Choosing a license for your work

Before I get going I’d like to remind the reader that I’m not a lawyer nor providing legal advice on how to write your contract. That being said, you probably don’t need to write your contract.

Creative Commons is a set of permissive licenses that have been around and evolved since . They’re similar to free software and open-source licenses as used in open-source software development projects, but focus on other creative endeavors like film making, photography and writing. Creative Commons licenses are widely recognized and easy to read, with a standard set of symbols representing the rights you’ve licensed your work under.

Creative Commons have several different licenses to choose from, depending on what you’re comfortable with allowing. All of their licenses allow for the free distribution of licensed works, given that certain requirements set by the rights holder are met. All their licenses require attribution in a way specified by the rights holder (such as including your name and a link to a webpage of your choosing.)

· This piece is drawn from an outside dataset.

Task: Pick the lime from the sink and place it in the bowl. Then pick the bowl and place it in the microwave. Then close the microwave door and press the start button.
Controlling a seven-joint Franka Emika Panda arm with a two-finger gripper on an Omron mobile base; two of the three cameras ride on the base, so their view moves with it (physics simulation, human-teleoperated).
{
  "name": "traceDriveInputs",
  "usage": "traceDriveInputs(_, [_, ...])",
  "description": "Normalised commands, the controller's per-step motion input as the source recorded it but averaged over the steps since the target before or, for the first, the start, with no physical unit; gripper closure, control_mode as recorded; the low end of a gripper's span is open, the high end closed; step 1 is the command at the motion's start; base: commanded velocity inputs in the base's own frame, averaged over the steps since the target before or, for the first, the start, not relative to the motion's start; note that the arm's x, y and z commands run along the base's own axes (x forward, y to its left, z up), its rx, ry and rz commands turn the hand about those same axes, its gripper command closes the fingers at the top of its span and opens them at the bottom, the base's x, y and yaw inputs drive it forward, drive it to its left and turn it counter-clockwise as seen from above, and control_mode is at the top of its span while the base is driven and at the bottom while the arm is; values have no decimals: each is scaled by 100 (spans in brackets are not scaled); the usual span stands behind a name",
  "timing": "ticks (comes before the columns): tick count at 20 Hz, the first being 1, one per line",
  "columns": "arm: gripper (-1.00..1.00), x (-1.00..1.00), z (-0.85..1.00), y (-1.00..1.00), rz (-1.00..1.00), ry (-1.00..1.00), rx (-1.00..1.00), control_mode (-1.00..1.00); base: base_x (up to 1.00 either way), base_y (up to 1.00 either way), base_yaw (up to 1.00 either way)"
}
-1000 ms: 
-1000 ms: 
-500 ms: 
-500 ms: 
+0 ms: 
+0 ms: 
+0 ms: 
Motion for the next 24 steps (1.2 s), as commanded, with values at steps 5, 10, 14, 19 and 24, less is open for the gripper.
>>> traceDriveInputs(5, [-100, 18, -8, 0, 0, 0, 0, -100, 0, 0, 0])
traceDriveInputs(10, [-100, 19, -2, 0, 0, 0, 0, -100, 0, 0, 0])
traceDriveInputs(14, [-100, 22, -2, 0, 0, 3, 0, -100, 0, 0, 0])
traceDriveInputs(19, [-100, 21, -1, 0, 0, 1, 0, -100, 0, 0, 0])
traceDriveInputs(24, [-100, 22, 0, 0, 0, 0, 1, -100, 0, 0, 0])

The rights holder can then opt to either allow or disallow commercial exploitation of their work, and to either allow or disallow using their works in remixes and other derivative works. Optionally, derivative works can be allowed only if the new work is distributed under the same Creative Commons license.

The interactive Creative Commons license chooser will help you decide on and understand the differences between the different licenses. The tool helps you select what you want others to be able to do with your work and what rights you want to retain.

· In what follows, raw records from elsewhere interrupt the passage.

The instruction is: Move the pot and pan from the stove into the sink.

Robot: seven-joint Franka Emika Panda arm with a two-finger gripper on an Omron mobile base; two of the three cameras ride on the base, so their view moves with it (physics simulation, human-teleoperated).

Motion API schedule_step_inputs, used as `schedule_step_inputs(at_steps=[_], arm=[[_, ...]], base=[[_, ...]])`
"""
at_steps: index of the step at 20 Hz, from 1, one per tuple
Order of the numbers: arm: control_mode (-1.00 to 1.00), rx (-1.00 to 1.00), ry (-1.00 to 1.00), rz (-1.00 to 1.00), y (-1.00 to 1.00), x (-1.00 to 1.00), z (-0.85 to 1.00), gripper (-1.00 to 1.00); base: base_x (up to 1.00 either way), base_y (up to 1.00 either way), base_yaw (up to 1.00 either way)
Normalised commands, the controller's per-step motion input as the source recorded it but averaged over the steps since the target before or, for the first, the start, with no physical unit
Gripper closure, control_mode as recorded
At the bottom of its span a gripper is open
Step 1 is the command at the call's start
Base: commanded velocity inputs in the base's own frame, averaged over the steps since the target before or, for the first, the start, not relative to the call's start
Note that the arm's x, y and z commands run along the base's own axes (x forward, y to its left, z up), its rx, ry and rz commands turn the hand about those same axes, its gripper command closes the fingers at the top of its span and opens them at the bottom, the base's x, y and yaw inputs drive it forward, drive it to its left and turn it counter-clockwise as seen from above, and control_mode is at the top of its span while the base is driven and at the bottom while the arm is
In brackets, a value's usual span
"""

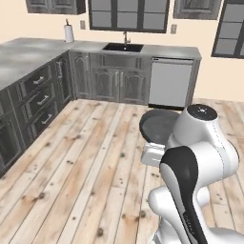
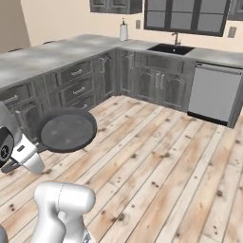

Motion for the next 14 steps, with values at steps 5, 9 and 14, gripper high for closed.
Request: schedule_step_inputs(at_steps=[5, 9, 14], arm=[[1.00, 0.00, 0.00, 0.00, 0.00, 0.00, 0.00, 1.00], [1.00, 0.00, 0.00, 0.00, 0.00, 0.00, 0.00, 1.00], [1.00, 0.00, 0.00, 0.00, 0.00, 0.00, 0.00, 1.00]], base=[[-0.04, -0.31, -0.27], [-0.03, -0.25, -0.27], [-0.04, -0.08, -0.17]])
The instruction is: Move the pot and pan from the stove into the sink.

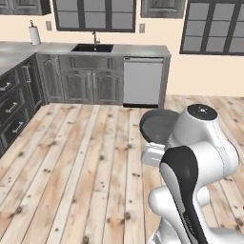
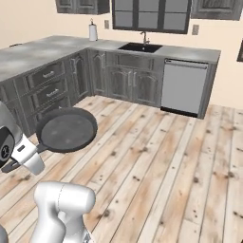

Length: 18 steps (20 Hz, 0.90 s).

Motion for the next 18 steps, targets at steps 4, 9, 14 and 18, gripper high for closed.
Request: schedule_step_inputs(at_steps=[4, 9, 14, 18], arm=[[1.00, 0.00, 0.00, 0.00, 0.00, 0.00, 0.00, 1.00], [1.00, 0.00, 0.00, 0.00, 0.00, 0.00, 0.00, 1.00], [1.00, 0.00, 0.00, 0.00, 0.00, 0.00, 0.00, 1.00], [1.00, 0.00, 0.00, 0.00, 0.00, 0.00, 0.00, 1.00]], base=[[-0.01, 0.02, 0.00], [0.00, 0.74, 0.00], [0.00, 1.00, 0.00], [0.00, 0.98, 0.00]])
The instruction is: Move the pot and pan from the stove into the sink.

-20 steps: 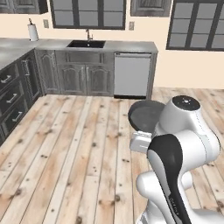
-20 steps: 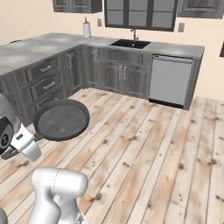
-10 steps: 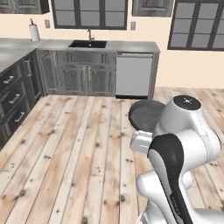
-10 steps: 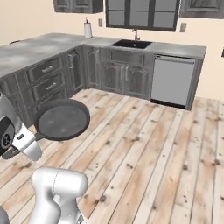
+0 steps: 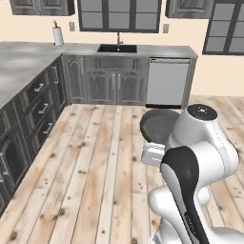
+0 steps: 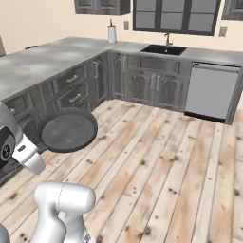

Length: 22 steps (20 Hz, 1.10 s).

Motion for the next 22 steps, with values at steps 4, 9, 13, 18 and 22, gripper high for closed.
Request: schedule_step_inputs(at_steps=[4, 9, 13, 18, 22], arm=[[1.00, 0.00, 0.00, 0.00, 0.00, 0.00, 0.00, 1.00], [1.00, 0.00, 0.00, 0.00, 0.00, 0.00, 0.00, 1.00], [1.00, 0.00, 0.00, 0.00, 0.00, 0.00, 0.00, 1.00], [1.00, 0.00, 0.00, 0.00, 0.00, 0.00, 0.00, 1.00], [1.00, 0.00, 0.00, 0.00, 0.00, 0.00, 0.00, 1.00]], base=[[-0.02, 0.76, 0.00], [-0.11, 0.58, 0.00], [0.00, 0.01, 0.00], [0.00, -0.01, -0.08], [-0.12, 0.00, -0.25]])
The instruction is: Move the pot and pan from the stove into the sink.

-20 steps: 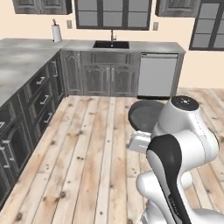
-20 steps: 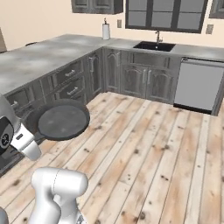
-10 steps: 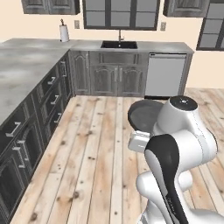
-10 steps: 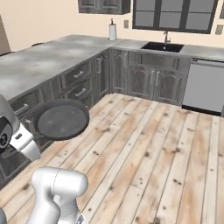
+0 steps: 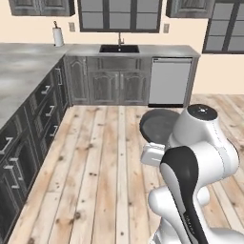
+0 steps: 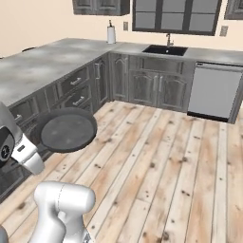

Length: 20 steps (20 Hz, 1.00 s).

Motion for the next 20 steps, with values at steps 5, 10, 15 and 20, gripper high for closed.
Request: schedule_step_inputs(at_steps=[5, 10, 15, 20], arm=[[1.00, 0.00, 0.00, 0.00, 0.00, 0.00, 0.00, 1.00], [1.00, 0.00, 0.00, 0.00, 0.00, 0.00, 0.00, 1.00], [1.00, 0.00, 0.00, 0.00, 0.00, 0.00, 0.00, 1.00], [1.00, 0.00, 0.00, 0.00, 0.00, 0.00, 0.00, 1.00]], base=[[-0.13, 0.01, -0.25], [-0.09, 0.02, -0.13], [-0.02, 0.38, 0.00], [-0.04, 0.38, 0.00]])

Note that you must read the Creative Commons license you chose in full before applying it to your work. The licenses are irrevocable so you can’t remove the license from the copy you distribute and then pursue people who have obtained copies of your work while it was Creative Commons licensed, and you can’t stop them from redistributing it under the same terms after you’ve changed your mind about the license.

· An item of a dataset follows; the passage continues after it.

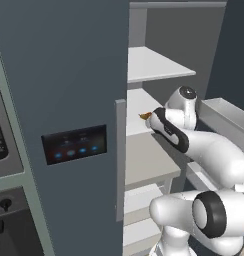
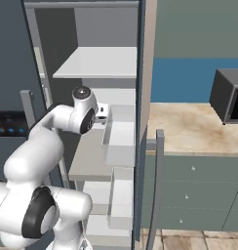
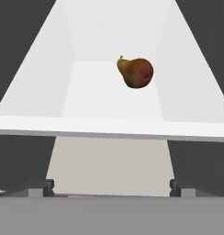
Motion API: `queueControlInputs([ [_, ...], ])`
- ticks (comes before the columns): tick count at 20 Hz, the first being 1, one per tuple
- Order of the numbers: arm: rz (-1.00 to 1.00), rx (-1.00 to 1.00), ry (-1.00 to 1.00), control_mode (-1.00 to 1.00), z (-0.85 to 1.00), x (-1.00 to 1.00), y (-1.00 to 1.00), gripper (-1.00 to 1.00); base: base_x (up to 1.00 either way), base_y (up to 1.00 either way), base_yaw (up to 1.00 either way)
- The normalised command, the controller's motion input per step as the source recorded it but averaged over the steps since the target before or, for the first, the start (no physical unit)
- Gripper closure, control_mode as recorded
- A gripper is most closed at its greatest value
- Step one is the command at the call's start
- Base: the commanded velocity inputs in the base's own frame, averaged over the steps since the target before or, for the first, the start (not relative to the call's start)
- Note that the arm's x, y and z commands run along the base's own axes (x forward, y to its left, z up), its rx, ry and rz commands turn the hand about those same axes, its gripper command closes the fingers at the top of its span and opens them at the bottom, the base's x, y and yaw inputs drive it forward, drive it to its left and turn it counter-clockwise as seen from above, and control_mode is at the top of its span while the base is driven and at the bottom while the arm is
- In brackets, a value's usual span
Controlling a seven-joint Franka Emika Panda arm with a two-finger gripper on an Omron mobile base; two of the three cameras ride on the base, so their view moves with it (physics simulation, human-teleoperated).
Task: Pick the orange and pear from the fridge and place them inside the tupperware on the counter.
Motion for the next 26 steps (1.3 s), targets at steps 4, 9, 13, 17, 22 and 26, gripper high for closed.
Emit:
queueControlInputs([
  [4,0.02,0.0,-0.01,-1.0,-0.15,0.24,-0.02,-1.0,0.0,0.0,0.0],
  [9,0.01,0.0,-0.02,-1.0,-0.19,0.31,-0.01,-1.0,0.0,0.0,0.0],
  [13,0.03,0.0,-0.06,-1.0,-0.14,0.41,-0.02,-1.0,0.0,0.0,0.0],
  [17,0.03,0.0,-0.04,-1.0,-0.12,0.39,-0.04,-1.0,0.0,0.0,0.0],
  [22,0.03,0.0,-0.01,-1.0,-0.06,0.39,-0.07,-1.0,0.0,0.0,0.0],
  [26,0.03,0.0,0.0,-1.0,-0.07,0.39,-0.05,-1.0,0.0,0.0,0.0],
])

There are things in the license you should be aware of, such as the right to transform the medium (e.g. convert from a PDF to HTML, or transcribe an audio podcast to text) which are exempt from the non-derivative license requirement.

If you’re unhappy with the Creative Commons licenses and the brand recognition and the public’s familiarity with those licenses, then you can, of course, write your license terms. Good luck with that.

Applying the license

The one thing super important thing about applying a license is that it’s made available to the user. For content-addressable distribution models like IPFS, it’s important to embed a copyright notice and the license into images and other files individually. There’s no guarantee a separate license file will “stick” with a collection of files you’ve shared.

This isn’t as important, but still recommended, for platforms like the Dat Protocol and BitTorrent which revolve around bundles of files instead of individual files. Most file formats have machine-readable standards for embedding a copyright and license statement (or at the very least key-value pairs for metadata that can be used for this purpose), and there’s software that can embed these into the files for you.

Keep in mind that individual components of something like a webpage may have different license terms. For example, while your blog posts may be licensed as Creative Commons, the JavaScript you use on your page might be licensed under a free-software license; whereas the illustrations to your blog posts may have been sublicensed using yet another license. Be careful to not imply that a license applies to the whole website or even all the contents of a page, but try instead to be as specific as possible.

There should also be a human-readable version of the license. This can be included at the bottom of a webpage, in the credits of a movie, or super-imposed as a watermark on top of an image. I’d personally not use the last option as I find that it often ruins the photo or illustration. However, I don’t see any real alternatives to images distributed individually, e.g. over IPFS.

This article could be completely wrong! If you spot any mistakes or something blatantly obvious that I’ve missed, please leave a comment! I’ll happily update the article with new information.

The feature illustrations incorporates elements © 2014 Sandra Schön.